It's not like we didn't know it was coming.
So why wasn't the Government of Canada, and provincial governments, better prepared to roll out the H1N1 vaccination program?
If this week (of Nov. 2) has showed us anything, it's that the health department officials who planned the vaccination program, didn't have much of a plan in place at all.
Long line-ups at St. John's clinics created traffic congestion and frustration.
Changes to the criteria for vaccinations added to the confusion.
The guidelines on who should be first in line for the vaccine changed. People aged 5 to 24 with chronic conditions were added, bumping those aged 25-65 others with chronic conditions like asthma and diabetes further down the line.
There were problems with people jumping the line to get the vaccine in a system that relied on people to be honest about whether or not they met the criteria.
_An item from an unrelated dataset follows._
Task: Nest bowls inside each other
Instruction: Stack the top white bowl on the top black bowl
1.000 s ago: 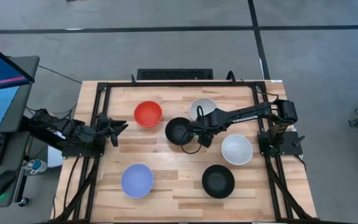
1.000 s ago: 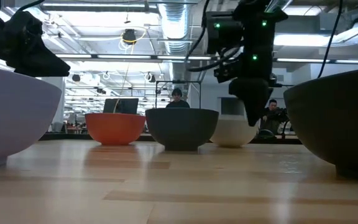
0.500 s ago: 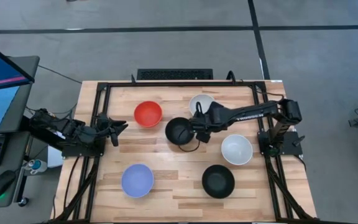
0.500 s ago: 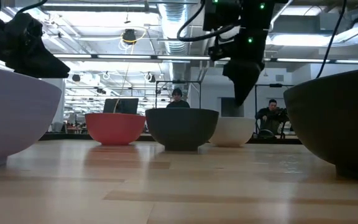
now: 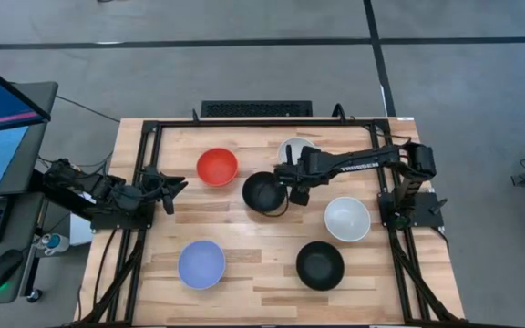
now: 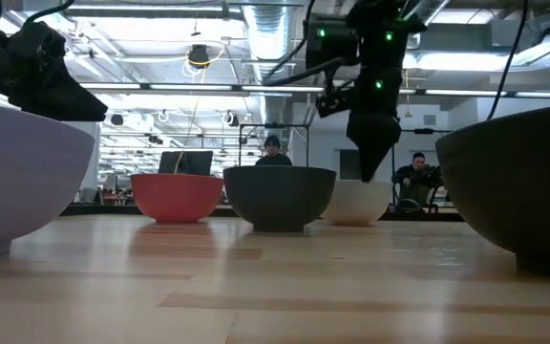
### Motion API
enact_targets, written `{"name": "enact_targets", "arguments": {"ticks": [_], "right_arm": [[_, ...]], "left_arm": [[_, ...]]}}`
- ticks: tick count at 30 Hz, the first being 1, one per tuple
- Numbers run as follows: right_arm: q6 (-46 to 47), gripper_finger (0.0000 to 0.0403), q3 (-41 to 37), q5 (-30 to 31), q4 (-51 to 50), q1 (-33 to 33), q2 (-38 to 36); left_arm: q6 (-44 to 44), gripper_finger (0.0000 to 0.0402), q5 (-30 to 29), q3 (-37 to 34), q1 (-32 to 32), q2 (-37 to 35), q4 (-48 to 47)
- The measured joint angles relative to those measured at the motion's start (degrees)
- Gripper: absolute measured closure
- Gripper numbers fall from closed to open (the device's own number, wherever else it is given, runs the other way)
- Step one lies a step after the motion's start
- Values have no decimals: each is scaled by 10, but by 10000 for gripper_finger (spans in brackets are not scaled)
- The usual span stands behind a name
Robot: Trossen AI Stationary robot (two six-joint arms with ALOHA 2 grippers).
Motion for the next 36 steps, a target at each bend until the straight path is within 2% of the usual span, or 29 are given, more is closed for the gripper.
{"name": "enact_targets", "arguments": {"ticks": [3, 10, 18, 26, 36], "right_arm": [[16, 166, -16, -26, 13, -2, 0], [10, 166, -26, -8, 46, -3, 0], [10, 166, -82, 5, 114, -17, 0], [29, 166, -73, 105, 95, -22, -5], [1, 166, -71, 105, 103, -22, -5]], "left_arm": [[0, 303, -4, 0, 0, 0, 0], [0, 303, -4, 0, 0, 0, 0], [-1, 303, -4, 0, 0, 0, 0], [-6, 303, -4, -1, 0, 0, 0], [-11, 303, -5, -1, 0, 0, 0]]}}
Family doctors were not involved in the program.
The biggest problem seemed to be the logistics; locations for clinics, parking space, waiting areas and figuring out whether people in the lineups met the criteria.
It's not as if the country, or province, didn't have enough time to prepare for this.
In 2006, provincial health ministers met with their federal counterpart, Tony Clement, to assess Canada's preparedness to a pandemic.
At the time a strain of the avian flu had killed over 100 people in Asia and Europe, sparking a debate over when the next global pandemic would strike.
That year the federal government had committed $1 billion, over the next five years, to prepare for a potential pandemic.
Well, the pandemic has hit and it seems there simply wasn't enough preparation.
This province, in 2006, put $4 million in its 2006-07 budget to increase its anti-viral stockpiles and add another 39 public health nurses to the system.
"It's about preparing for the next one and ensuring we have the anti-virals there and ready to distribute, especially to the elderly and people with weaker immune systems who are generally most affected by the pandemic," said then health minister Tom Osborne.
Putting up the money was one thing.
But it seems no one thought about the logistics of producing millions of doses of vaccines, timing of production, shipping to provinces, and distributing to citizens.
In 2006, Osborne said "regional health authorities were putting plans and strategies in place to deal with pandemic influenza should it occur. I believe we are ready, not only in the urban areas but in the rural areas."
Three years later, the fall of 2009 proves Osborne's prediction incorrect.
This province and its health authorities did not have a precise organizational plan in place to deliver the H1N1 vaccination program.
It was simply overwhelmed.
This is a matter that should have been handled with military precision. In fact, we would go as far as to suggest that perhaps the military itself, with its background and experience in organizing large-scale operations, would have been better suited to develop a plan to serve all of Canada, and each province.
Even following the rudimentary protocol for an Emergency Response Plan would have helped.
Having that Response Plan in the works months before the pandemic hit could have eliminated the confusion, frustration and fear. It would have, at the very least, prevented traffic jams and parking problems at clinics, and, more importantly, ensured those who really needed the vaccine got to the front of the line.
But there is no evidence that anyone within government or the provincial health organizations had done anything from 2006 until now regarding an organizational plan for a mass vaccination program. If they did, they certainly didn't communicate that plan to the public, or even engage the public in the planning process.
So what we have now is a "rules change by the day" and "stay tuned for updated information" approach.
And that's not likely to change given that the vaccination program has begun and is stumbling along at a pace too rapid to halt.
If nothing else, however, the mass vaccination program, once it's completed, should undergo an operational review to determine what was done right, what was done wrong, and how to improve it for when the next pandemic hits.